### ACTION ITEM
Your answer must consist of exactly the lines below, starting with the line with "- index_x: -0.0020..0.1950" and going on through the line with "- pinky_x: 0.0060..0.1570", and nothing else.

### DATA EXTRACTS
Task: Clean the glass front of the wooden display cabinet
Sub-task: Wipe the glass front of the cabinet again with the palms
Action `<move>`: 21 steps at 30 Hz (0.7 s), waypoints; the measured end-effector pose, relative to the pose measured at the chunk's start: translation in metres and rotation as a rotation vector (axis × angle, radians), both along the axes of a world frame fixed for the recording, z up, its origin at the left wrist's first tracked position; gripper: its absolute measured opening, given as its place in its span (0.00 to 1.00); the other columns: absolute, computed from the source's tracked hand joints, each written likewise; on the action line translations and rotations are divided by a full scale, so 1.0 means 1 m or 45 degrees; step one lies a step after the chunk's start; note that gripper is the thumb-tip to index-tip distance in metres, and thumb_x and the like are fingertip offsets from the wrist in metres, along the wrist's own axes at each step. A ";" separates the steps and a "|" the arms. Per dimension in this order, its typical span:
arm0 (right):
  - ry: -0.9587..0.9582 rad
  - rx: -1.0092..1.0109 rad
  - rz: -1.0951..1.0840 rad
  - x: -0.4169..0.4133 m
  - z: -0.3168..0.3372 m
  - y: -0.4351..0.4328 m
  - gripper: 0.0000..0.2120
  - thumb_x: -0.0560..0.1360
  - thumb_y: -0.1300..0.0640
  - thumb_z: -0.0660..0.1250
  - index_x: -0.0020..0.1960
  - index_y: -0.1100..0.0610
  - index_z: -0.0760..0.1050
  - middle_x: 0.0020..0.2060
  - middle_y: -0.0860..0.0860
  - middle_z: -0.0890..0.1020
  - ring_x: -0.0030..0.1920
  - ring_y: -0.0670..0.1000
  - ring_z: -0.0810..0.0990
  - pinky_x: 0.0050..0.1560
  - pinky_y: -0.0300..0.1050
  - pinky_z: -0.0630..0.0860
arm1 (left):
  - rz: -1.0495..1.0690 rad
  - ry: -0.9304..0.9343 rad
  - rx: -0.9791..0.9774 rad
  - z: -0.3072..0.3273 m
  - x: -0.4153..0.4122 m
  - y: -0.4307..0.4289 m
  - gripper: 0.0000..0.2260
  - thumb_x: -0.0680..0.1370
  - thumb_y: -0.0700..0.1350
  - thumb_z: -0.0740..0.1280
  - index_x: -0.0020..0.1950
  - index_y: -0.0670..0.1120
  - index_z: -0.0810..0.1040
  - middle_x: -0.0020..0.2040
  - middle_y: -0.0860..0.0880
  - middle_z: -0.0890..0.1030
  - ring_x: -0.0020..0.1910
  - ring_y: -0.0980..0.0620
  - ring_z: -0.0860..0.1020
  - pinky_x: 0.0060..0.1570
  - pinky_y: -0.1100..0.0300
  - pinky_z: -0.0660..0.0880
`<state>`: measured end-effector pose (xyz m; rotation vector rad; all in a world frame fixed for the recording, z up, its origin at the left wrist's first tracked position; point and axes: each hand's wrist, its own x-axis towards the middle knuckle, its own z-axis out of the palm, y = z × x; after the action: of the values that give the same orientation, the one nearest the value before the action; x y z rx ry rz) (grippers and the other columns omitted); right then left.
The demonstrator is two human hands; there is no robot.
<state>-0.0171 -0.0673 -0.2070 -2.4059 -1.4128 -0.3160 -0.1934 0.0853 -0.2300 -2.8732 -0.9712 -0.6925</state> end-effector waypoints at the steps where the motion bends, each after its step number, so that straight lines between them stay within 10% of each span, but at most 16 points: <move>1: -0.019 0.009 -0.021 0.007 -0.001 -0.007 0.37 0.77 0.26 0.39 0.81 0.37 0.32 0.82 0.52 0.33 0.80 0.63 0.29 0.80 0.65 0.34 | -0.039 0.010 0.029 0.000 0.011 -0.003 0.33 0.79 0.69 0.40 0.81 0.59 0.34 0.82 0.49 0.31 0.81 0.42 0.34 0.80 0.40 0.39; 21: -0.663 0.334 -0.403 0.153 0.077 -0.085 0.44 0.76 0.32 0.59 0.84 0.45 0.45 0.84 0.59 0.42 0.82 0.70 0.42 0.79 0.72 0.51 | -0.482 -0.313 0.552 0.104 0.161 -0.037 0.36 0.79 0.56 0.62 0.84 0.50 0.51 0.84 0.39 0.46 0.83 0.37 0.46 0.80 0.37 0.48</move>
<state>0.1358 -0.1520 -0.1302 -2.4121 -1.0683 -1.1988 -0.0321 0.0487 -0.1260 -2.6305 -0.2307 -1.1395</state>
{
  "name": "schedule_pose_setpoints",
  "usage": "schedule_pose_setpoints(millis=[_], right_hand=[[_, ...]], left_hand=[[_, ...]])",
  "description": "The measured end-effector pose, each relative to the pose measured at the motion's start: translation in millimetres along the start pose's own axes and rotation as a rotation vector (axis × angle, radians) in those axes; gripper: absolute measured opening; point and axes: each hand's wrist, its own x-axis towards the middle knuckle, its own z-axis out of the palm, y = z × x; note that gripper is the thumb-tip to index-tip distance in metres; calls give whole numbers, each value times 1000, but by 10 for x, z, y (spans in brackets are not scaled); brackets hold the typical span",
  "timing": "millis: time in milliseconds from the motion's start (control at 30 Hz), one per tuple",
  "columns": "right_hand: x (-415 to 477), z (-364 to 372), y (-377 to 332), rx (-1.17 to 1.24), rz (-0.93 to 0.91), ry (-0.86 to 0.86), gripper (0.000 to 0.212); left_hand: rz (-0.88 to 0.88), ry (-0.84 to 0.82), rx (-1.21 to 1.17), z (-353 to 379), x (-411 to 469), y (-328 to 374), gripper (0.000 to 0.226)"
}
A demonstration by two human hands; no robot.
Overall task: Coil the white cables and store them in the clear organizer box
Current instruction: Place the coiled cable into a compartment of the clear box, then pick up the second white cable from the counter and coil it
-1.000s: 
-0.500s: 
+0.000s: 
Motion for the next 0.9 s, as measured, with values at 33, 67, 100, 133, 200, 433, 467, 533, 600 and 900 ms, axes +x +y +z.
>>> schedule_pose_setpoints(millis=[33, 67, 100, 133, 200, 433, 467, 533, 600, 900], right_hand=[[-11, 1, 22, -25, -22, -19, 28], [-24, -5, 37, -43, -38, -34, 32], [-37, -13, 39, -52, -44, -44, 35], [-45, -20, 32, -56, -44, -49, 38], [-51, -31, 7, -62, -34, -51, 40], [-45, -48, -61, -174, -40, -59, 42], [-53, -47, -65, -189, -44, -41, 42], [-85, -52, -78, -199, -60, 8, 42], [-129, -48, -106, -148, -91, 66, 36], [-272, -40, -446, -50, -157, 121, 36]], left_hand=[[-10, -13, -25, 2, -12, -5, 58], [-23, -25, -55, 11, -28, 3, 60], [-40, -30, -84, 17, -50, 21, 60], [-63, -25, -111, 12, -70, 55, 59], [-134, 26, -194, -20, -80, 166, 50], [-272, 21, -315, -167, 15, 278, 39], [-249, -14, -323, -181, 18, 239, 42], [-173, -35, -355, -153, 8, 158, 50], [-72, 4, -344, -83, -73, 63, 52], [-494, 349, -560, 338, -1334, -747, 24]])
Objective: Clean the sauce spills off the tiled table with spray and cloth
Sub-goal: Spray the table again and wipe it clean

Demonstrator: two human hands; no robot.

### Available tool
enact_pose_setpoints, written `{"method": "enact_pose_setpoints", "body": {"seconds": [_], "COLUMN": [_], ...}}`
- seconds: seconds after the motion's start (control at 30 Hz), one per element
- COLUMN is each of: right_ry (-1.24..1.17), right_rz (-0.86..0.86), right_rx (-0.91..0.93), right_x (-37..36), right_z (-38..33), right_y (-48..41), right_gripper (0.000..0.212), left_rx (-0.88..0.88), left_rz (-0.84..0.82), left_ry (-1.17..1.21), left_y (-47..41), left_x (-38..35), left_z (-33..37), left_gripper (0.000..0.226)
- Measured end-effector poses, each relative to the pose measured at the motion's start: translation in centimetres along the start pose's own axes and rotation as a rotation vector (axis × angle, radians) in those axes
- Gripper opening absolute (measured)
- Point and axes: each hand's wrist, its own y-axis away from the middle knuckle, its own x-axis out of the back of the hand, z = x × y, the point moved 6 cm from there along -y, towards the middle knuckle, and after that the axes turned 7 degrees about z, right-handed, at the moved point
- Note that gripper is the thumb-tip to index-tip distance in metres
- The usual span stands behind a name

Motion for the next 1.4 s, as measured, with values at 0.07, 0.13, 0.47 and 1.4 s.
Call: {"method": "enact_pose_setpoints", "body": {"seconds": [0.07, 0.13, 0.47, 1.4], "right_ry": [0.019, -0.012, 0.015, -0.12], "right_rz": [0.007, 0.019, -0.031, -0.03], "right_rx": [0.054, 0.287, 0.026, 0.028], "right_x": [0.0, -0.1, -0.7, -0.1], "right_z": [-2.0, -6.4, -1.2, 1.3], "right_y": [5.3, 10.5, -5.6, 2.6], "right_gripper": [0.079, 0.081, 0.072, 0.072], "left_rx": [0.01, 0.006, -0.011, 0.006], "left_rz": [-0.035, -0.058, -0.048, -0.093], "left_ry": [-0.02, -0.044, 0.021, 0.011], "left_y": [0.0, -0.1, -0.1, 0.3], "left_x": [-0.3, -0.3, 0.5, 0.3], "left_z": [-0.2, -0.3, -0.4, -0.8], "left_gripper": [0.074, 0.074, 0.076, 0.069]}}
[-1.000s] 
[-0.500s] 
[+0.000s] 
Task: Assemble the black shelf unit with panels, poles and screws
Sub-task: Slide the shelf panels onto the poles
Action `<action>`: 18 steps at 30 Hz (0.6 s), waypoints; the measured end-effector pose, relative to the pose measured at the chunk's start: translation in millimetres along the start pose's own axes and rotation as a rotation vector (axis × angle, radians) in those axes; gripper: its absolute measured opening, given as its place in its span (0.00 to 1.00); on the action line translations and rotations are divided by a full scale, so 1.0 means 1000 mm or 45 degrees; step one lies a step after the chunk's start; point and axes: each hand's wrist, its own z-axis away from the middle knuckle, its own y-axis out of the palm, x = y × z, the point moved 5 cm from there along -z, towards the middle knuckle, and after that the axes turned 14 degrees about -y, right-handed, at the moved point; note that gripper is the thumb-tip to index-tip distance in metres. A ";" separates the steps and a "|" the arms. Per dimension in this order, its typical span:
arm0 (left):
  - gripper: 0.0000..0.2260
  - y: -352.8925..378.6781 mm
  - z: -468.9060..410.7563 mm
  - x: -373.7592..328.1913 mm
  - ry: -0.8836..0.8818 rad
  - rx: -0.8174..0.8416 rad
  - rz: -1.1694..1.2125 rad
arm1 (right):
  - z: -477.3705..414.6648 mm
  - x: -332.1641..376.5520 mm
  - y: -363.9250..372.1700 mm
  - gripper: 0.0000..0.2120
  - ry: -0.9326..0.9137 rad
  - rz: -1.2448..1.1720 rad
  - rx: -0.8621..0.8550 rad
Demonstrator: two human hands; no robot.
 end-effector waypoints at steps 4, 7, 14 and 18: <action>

### RESPONSE TO THIS EXERCISE
  - index_x: -0.0020..0.1950
  - index_y: -0.0670..0.1120
  - index_z: -0.0810..0.1040
  - middle_x: -0.0020..0.2040
  - middle_y: -0.0860..0.0880
  - middle_z: -0.0890..0.1030
  - ring_x: -0.0020..0.1910
  - ring_y: -0.0980..0.0620
  - ring_z: -0.0860..0.1020
  - pinky_x: 0.0060..0.1570

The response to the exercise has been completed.